Was macht eigentlich…

Monika Weber, Ex-LdU-Politikerin

Monika Weber genoss stets das Vertrauen der Zürcher. Sie wählen sie zuletzt sogar als Parteilose erneut in den Stadtrat.

Seit ihrem Rücktritt als Zürcher Stadträtin 2006 bezeichnet sich Monika Weber als pensioniert. Das heutige Pensum der 76-Jährigen reicht aber weiterhin für eine Werktätige. Weber zählt wohl zu den bestvernetzten Personen der Stadt. Regelmässig organisiert sie Treffen mit früheren Kollegen, Mitarbeitern, Stadt-, National- und ehemalige Bundesräten. Dazu zählen fast täglich Mittagessen mit verschiedensten Persönlichkeiten. Bis Ende Jahr ist sie ausgebucht. Der Journalist, der sie in ihrer gemütlichen Wohnung in Seebach besucht, bekommt den nächsten freien Termin – im Januar 2020.

Nachbarschaftliches Engagement ist ihr ein grosses Anliegen. Sie gibt Deutschkurse für Flüchtlinge, geht auf Spaziergänge mit der Seniorenorganisation Pro Senectute, macht Nordic-Walking-Ausflüge mit ehemaligen Kollegen des Migros-Genossenschafts-Bundes, wo sie bis 1998 als Direktorin für Wirtschaftspolitik und Konsumentenfragen tätig war. Fit hält sie sich mit Gymnastik und Tanz.

Regelmässig organisiert Weber zudem Gruppenausflüge nach Bern zur Parlamentssession. Die ehemalige Bundesparlamentarierin des Landesrings der Unabhängigen (LdU) spricht mit Begeisterung über das politische System der Schweiz und will diese Begeisterung weitergeben. «Demokratie kann man nur gern haben, wenn man etwas darüber weiss.» Dabei muss man sich bewusst sein, sagt Weber, dass Demokratie etwas Zerbrechliches ist, dass unser System am Ende immer des Kompromisses bedarf und dass dabei auch der Stärkere für den Schwächeren einstehen muss. «Freiheit bedeutet zugleich Verantwortung», sagt Weber.

Zwei Personen haben ihr diese Lehren mit auf den Weg gegeben, Gottlieb Duttweiler und Jeanne Hersch. Der sozial engagierte Migros- und LdU-Gründer und die erste Philosophieprofessorin der Schweiz. Ihr zu Ehren gründet Weber vor zehn Jahren die Jeanne Hersch Gesellschaft, deren Präsidentin sie bis heute ist. Regelmässig gibt sie Vorträge über Hersch und Duttweiler. Unter seinem Einfluss trat sie 1963 mit zwanzig Jahren dem sozialliberalen LdU bei. Bildung ist von Beginn Webers Fachbereich, als sie 1971 als eine der ersten Frauen, und als jüngste dazu, in den Zürcher Kantonsrat gewählt wird.

Im selben Jahr wird Webers Parteifreund Alfred Gilgen kantonaler Bildungsdirektor. «Ich habe viel von ihm gelernt, auch wenn er wohl nicht ein einziges meiner Postulate angenommen hat.» Von ihm weiss sie, man solle sich nie für etwas einsetzen, von dem man nicht zu 100% überzeugt ist. Überzeugen kann Weber die Zürcherinnen und Zürcher stets von sich und ihrer Politik. Sie wählen sie in Kantons- und Nationalrat und 1987 in den Ständerat. Bei dieser Wahl setzt sie sich gegen SVP-Schwergewicht Christoph Blocher durch.

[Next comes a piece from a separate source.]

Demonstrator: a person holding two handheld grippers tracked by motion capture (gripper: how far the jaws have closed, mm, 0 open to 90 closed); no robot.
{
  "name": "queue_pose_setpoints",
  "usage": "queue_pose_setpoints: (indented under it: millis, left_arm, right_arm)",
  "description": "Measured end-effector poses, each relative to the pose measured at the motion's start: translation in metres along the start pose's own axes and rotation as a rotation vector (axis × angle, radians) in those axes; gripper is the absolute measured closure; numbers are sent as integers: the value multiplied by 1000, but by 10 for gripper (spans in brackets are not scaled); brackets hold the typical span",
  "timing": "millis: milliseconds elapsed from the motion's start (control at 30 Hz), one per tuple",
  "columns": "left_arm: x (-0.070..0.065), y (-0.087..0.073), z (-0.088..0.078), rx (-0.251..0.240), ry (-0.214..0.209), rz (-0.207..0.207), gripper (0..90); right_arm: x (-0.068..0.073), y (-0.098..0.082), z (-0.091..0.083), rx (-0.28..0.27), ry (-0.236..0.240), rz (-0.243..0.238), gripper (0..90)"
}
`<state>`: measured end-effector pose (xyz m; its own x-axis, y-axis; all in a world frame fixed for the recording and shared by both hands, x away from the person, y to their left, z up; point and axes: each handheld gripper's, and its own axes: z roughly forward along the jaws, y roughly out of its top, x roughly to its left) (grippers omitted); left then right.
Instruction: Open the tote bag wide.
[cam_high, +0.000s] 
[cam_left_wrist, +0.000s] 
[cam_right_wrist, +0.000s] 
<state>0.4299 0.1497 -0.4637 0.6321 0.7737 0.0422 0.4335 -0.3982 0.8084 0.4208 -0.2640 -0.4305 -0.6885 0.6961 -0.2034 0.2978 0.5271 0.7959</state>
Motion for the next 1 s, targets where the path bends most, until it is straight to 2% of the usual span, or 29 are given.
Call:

Als Stadträtin reformiert sie ab 1998 in exekutiver Verantwortung die Zürcher Schulen und den Sport. Nicht ohne Stolz erwähnt sie, keine Abstimmung zu ihrer Politik verloren zu haben. Die Zürcher schenken ihr bis zuletzt das Vertrauen, wählen sie auch noch als Parteilose wieder, als sich der LdU vor zwanzig Jahren auflöst. Eine andere Partei macht ihr im Nachgang das Angebot, sie zu portieren. «Ich wollte aber unabhängig bleiben», sagt Weber und nimmt es zum Anlass, auf Ende der Legislatur zurückzutreten. Sie habe ihre Zeit in der Politik gehabt, langweilig ist ihr seither nicht geworden.